DATA UNDER STUDY:

════

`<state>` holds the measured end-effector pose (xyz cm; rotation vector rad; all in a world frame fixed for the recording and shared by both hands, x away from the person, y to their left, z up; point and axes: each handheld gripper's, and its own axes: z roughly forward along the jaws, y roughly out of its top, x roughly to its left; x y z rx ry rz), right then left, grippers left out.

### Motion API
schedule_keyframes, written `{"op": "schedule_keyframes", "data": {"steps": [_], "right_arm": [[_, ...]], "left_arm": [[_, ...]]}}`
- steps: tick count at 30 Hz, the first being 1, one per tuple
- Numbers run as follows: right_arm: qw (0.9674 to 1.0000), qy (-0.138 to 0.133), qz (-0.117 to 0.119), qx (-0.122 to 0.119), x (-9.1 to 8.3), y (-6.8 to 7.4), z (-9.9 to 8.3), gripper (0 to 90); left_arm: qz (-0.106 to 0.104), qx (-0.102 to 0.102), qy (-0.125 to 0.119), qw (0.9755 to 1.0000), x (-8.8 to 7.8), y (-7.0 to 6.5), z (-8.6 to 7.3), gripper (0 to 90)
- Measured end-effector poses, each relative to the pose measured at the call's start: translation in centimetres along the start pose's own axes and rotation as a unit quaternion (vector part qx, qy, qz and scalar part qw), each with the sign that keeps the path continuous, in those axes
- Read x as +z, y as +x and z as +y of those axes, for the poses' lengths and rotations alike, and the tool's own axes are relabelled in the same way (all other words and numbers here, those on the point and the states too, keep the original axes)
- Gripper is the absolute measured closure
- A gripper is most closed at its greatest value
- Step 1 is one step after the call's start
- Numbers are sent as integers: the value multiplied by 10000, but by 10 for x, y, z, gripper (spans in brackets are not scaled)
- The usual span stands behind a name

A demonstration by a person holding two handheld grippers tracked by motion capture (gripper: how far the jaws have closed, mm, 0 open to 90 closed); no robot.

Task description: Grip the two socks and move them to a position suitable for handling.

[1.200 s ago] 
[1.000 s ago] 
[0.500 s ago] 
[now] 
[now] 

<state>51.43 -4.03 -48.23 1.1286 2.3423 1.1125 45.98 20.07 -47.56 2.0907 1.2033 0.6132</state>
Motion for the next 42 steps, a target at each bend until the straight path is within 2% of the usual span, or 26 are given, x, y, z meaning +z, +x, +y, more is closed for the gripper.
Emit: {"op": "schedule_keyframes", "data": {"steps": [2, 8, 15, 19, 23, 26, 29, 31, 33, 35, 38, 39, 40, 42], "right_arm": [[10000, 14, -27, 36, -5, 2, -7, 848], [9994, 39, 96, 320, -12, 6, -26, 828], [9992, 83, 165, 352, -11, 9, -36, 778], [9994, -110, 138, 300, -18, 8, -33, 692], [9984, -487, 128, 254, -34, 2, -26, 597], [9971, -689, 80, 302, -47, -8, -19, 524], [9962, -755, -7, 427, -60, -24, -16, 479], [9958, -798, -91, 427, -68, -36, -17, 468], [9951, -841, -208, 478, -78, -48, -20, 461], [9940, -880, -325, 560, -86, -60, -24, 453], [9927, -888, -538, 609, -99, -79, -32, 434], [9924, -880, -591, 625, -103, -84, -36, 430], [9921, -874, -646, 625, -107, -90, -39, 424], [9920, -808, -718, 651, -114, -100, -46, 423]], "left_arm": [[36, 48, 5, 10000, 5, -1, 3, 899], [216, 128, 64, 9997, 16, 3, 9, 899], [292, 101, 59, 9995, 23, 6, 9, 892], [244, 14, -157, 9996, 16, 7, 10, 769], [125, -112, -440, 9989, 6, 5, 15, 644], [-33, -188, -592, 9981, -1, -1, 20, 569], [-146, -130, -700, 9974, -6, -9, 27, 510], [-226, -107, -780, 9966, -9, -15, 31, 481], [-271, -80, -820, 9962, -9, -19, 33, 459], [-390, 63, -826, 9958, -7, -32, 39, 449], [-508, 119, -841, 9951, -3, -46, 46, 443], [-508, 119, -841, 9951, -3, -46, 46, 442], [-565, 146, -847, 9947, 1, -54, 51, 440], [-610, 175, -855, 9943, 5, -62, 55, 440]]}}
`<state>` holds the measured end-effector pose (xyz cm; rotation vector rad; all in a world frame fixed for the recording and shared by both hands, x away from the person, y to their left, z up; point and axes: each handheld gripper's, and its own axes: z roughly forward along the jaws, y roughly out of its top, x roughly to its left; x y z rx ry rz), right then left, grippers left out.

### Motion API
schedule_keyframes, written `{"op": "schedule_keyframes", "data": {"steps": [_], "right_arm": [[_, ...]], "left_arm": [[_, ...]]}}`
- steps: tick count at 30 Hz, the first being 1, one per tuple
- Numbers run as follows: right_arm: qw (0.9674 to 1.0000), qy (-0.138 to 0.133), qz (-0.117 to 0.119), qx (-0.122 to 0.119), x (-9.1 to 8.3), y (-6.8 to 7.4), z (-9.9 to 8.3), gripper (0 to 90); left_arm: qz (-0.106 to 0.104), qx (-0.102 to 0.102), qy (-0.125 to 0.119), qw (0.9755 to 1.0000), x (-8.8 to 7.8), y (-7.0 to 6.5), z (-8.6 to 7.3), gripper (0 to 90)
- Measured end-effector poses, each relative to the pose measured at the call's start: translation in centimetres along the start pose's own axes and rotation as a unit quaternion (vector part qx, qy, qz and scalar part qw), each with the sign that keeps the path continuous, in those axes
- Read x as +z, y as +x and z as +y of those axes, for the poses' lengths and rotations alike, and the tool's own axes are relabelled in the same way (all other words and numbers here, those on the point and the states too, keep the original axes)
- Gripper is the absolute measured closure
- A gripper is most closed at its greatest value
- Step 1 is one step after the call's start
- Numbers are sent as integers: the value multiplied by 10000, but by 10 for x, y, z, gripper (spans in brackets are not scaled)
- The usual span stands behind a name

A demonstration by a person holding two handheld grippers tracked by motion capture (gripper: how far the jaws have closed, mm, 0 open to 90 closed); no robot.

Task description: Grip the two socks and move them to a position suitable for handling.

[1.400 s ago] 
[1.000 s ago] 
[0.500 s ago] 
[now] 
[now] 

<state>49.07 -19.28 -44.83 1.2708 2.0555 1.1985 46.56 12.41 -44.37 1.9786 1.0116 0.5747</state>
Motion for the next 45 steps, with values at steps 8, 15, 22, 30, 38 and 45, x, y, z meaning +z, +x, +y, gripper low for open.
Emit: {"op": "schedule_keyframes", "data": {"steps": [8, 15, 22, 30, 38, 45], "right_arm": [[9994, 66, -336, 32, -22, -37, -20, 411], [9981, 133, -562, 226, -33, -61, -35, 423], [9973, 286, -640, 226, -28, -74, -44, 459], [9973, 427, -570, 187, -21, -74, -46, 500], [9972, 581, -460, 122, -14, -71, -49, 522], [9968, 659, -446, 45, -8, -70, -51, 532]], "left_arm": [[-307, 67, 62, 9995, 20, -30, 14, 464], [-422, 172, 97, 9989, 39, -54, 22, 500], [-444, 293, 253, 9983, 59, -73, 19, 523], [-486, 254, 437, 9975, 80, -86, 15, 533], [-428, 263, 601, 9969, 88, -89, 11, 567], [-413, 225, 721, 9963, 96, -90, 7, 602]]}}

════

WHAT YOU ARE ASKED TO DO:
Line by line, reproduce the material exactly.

OUTPUT FOR THIS EXERCISE:
`<state>` holds the measured end-effector pose (xyz cm; rotation vector rad; all in a world frame fixed for the recording and shared by both hands, x away from the person, y to their left, z up; point and axes: each handheld gripper's, and its own axes: z roughly forward along the jaws, y roughly out of its top, x roughly to its left; x y z rx ry rz), right then left, grippers left out.

### Motion API
schedule_keyframes, written `{"op": "schedule_keyframes", "data": {"steps": [_], "right_arm": [[_, ...]], "left_arm": [[_, ...]]}}`
- steps: tick count at 30 Hz, the first being 1, one per tuple
- Numbers run as follows: right_arm: qw (0.9674 to 1.0000), qy (-0.138 to 0.133), qz (-0.117 to 0.119), qx (-0.122 to 0.119), x (-9.1 to 8.3), y (-6.8 to 7.4), z (-9.9 to 8.3), gripper (0 to 90); left_arm: qz (-0.106 to 0.104), qx (-0.102 to 0.102), qy (-0.125 to 0.119), qw (0.9755 to 1.0000), x (-8.8 to 7.8), y (-7.0 to 6.5), z (-8.6 to 7.3), gripper (0 to 90)
- Measured end-effector poses, each relative to the pose measured at the call's start: translation in centimetres along the start pose's own axes and rotation as a unit quaternion (vector part qx, qy, qz and scalar part qw), each with the sign that keeps the path continuous, in those axes
- Read x as +z, y as +x and z as +y of those axes, for the poses' lengths and rotations alike, and the tool's own axes are relabelled in the same way (all other words and numbers here, those on the point and the states too, keep the original axes)
- Gripper is the absolute measured closure
- A gripper is most closed at its greatest value
- Step 1 is one step after the call's start
- Numbers are sent as integers: the value multiplied by 10000, but by 10 for x, y, z, gripper (spans in brackets are not scaled)
- The usual span stands behind a name

A demonstration by a person holding two handheld grippers tracked by motion capture (gripper: how far the jaws have closed, mm, 0 open to 90 closed); no robot.

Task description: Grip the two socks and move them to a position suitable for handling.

[1.200 s ago] 
[1.000 s ago] 
[0.500 s ago] 
[now] 
[now] 

<state>51.43 -4.03 -48.23 1.1286 2.3423 1.1125 45.98 20.07 -47.56 2.0907 1.2033 0.6132</state>
Motion for the next 42 steps, a target at each bend until the straight path is within 2% of the usual span, or 26 are given, x, y, z meaning +z, +x, +y, more is closed for the gripper.
Emit: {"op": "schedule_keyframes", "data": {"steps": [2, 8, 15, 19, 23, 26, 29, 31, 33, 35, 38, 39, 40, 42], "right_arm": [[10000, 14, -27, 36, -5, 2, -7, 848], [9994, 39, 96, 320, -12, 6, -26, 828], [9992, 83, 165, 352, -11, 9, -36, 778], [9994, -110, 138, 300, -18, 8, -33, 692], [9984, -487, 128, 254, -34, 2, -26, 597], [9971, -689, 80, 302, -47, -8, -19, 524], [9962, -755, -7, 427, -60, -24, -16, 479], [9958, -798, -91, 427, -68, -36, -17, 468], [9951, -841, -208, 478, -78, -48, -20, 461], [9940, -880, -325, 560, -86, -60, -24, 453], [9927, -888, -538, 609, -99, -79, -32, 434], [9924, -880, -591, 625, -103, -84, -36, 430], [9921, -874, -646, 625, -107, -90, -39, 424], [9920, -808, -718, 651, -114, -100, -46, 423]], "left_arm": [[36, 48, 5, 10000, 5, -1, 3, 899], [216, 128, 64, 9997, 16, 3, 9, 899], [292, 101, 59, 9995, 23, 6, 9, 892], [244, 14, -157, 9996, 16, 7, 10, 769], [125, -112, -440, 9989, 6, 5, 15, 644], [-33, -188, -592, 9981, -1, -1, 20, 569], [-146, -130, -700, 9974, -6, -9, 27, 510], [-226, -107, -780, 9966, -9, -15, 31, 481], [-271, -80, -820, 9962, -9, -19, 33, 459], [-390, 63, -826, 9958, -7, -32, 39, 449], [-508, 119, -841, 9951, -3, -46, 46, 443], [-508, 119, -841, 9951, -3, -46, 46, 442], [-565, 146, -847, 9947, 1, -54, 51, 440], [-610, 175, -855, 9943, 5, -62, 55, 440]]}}
`<state>` holds the measured end-effector pose (xyz cm; rotation vector rad; all in a world frame fixed for the recording and shared by both hands, x away from the person, y to their left, z up; point and axes: each handheld gripper's, and its own axes: z roughly forward along the jaws, y roughly out of its top, x roughly to its left; x y z rx ry rz), right then left, grippers left out.

### Motion API
schedule_keyframes, written `{"op": "schedule_keyframes", "data": {"steps": [_], "right_arm": [[_, ...]], "left_arm": [[_, ...]]}}`
- steps: tick count at 30 Hz, the first being 1, one per tuple
- Numbers run as follows: right_arm: qw (0.9674 to 1.0000), qy (-0.138 to 0.133), qz (-0.117 to 0.119), qx (-0.122 to 0.119), x (-9.1 to 8.3), y (-6.8 to 7.4), z (-9.9 to 8.3), gripper (0 to 90); left_arm: qz (-0.106 to 0.104), qx (-0.102 to 0.102), qy (-0.125 to 0.119), qw (0.9755 to 1.0000), x (-8.8 to 7.8), y (-7.0 to 6.5), z (-8.6 to 7.3), gripper (0 to 90)
- Measured end-effector poses, each relative to the pose measured at the call's start: translation in centimetres along the start pose's own axes and rotation as a unit quaternion (vector part qx, qy, qz and scalar part qw), each with the sign that keeps the path continuous, in those axes
- Read x as +z, y as +x and z as +y of those axes, for the poses' lengths and rotations alike, and the tool's own axes are relabelled in the same way (all other words and numbers here, those on the point and the states too, keep the original axes)
- Gripper is the absolute measured closure
- A gripper is most closed at its greatest value
- Step 1 is one step after the call's start
- Numbers are sent as integers: the value multiplied by 10000, but by 10 for x, y, z, gripper (spans in brackets are not scaled)
- The usual span stands behind a name

A demonstration by a person holding two handheld grippers tracked by motion capture (gripper: how far the jaws have closed, mm, 0 open to 90 closed); no robot.

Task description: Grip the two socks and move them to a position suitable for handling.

[1.400 s ago] 
[1.000 s ago] 
[0.500 s ago] 
[now] 
[now] 

<state>49.07 -19.28 -44.83 1.2708 2.0555 1.1985 46.56 12.41 -44.37 1.9786 1.0116 0.5747</state>
Motion for the next 45 steps, with values at steps 8, 15, 22, 30, 38 and 45, x, y, z meaning +z, +x, +y, gripper low for open.
Emit: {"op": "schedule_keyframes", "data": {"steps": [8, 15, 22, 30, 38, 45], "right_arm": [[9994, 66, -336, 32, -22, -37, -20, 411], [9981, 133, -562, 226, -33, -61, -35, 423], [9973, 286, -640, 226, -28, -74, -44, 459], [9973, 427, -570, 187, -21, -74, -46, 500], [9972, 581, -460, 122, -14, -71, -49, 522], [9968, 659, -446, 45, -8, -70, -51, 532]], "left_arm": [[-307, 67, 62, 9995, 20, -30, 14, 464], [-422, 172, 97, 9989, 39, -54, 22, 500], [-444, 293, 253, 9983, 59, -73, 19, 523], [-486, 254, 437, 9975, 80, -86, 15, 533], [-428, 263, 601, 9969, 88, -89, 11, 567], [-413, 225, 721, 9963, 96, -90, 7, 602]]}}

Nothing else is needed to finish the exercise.